ACCC’s calls for monopoly regulation in Australia might be overdoing it

The country's competition watchdog is keen to expand its remit in aviation and ports – but it isn’t clear that a bigger role would benefit customers.

US President Joe Biden’s bipartisan infrastructure bill is inching closer to reality, with investors increasingly hopeful that the spending might unlock opportunities for private capital – including, perhaps, elusive privatisations in sectors such as transport.

Australia has pursued asset recycling for a long time now, with its fund managers keen to see the model exported Stateside. But the country’s competition watchdog last week reiterated a call for caution over how these deals are done.

Speaking to the 2021 ACCC/AER Regulatory Conference, Australian Competition and Consumer Commission chair Rod Sims said the country needed to avoid creating monopolies when selling off infrastructure assets – or if monopolies are created, he argued, they should be much more tightly regulated than they are now.

“Privatisation can generate important benefits to the economy, such as improved incentives for cost control, investment and innovation to meet the needs of consumers,” Sims said. “There have been many examples of privatisations that have been done well and that have benefited Australia… The problem is that, in more recent years, many of Australia’s key economic assets have been privatised without regulation, and often with rules designed to prevent them ever facing competition. This makes us all poorer”.

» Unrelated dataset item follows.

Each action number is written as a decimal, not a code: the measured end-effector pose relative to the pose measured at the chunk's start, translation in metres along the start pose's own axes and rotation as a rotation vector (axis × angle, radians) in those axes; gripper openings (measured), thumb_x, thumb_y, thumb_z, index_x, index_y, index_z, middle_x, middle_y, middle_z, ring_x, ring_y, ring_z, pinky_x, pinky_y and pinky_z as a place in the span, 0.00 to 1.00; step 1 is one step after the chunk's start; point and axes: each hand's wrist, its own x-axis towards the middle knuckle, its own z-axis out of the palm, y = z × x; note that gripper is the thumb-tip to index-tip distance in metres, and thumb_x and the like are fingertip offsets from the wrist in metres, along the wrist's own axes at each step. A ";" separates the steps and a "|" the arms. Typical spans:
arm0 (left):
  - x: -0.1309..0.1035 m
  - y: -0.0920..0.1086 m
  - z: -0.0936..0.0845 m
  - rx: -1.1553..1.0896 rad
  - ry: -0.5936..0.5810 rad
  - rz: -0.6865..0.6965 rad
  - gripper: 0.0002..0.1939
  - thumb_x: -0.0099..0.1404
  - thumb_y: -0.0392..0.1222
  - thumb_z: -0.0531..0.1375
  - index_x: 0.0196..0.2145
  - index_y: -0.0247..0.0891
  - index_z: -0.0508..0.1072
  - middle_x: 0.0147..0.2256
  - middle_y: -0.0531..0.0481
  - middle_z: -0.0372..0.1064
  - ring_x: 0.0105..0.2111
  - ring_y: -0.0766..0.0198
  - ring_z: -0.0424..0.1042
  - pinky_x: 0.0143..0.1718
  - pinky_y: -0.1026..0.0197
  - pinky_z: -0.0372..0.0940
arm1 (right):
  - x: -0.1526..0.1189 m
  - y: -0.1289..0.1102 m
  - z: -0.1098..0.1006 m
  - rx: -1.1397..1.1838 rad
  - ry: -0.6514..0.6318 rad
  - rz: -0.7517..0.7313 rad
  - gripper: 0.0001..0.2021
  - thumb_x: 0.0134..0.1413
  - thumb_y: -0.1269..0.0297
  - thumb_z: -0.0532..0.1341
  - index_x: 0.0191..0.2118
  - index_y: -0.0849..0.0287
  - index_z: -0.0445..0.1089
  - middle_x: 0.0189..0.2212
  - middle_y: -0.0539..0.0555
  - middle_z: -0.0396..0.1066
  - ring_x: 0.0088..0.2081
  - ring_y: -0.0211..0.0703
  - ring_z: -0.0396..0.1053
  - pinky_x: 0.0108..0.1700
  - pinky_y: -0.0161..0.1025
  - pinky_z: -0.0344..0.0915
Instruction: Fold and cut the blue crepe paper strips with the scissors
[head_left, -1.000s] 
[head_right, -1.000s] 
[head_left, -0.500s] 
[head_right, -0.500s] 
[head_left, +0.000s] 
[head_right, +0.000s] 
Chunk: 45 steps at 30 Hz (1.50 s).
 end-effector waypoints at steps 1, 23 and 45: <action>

He added: “We should either privatise to improve the efficiency of our economy, which clearly can be done, or not privatise at all.”

Sims suggested that the federal and all state governments in Australia could agree not to privatise assets unless there has been a public regulatory and competition assessment conducted beforehand. Alternatively, a market power test could be introduced to decide whether assets with “significant levels of market power” should be regulated once privatised.

This is not the first time the ACCC has banged this drum, particularly when it comes to airports. In its 2020 Airport Monitoring Report, it said its monitoring role was “ineffective at constraining the ability of the monopoly airports to use their market power”, despite the Productivity Commission and the federal government backing the existing regime of light-touch regulation.

Last week, Sims argued that airports and ports were effectively unregulated infrastructure assets, a characterisation disputed by two fund managers who spoke to Infrastructure Investor.

One fund manager told us that Sims’ speech was illustrative of a recent push to try and turn the ACCC into a de facto regulator in multiple industries, thereby broadening its remit, as it has become bolder in intervening in M&A deals in recent years.

Back in 2020, when this argument was last aired publicly in a significant way, investors banded together to defend their record. They argued their investment had done more to stimulate competition, and thus lower air fares for passengers, than any potential reduction in charges to airlines that a regulator might try to enforce.

On the separate issue of ports, the ACCC recently lost a court case brought against NSW Ports over its privatisation agreement with the New South Wales government, arguing it was anti-competitive.

As with every single airport privatisation, though, the investors in NSW Ports signed the deal that the government of the time was willing to agree. Reneging on that deal years later does not set a good precedent either.

And as to the criticism of monopolies: in a country like Australia, where every state capital is served by one major international airport, how can you increase competition without building another airport in each one?

It isn’t clear at all that increasing regulation would result in lower airfares. It might only restrict investors’ willingness to put their capital to work in the sector instead.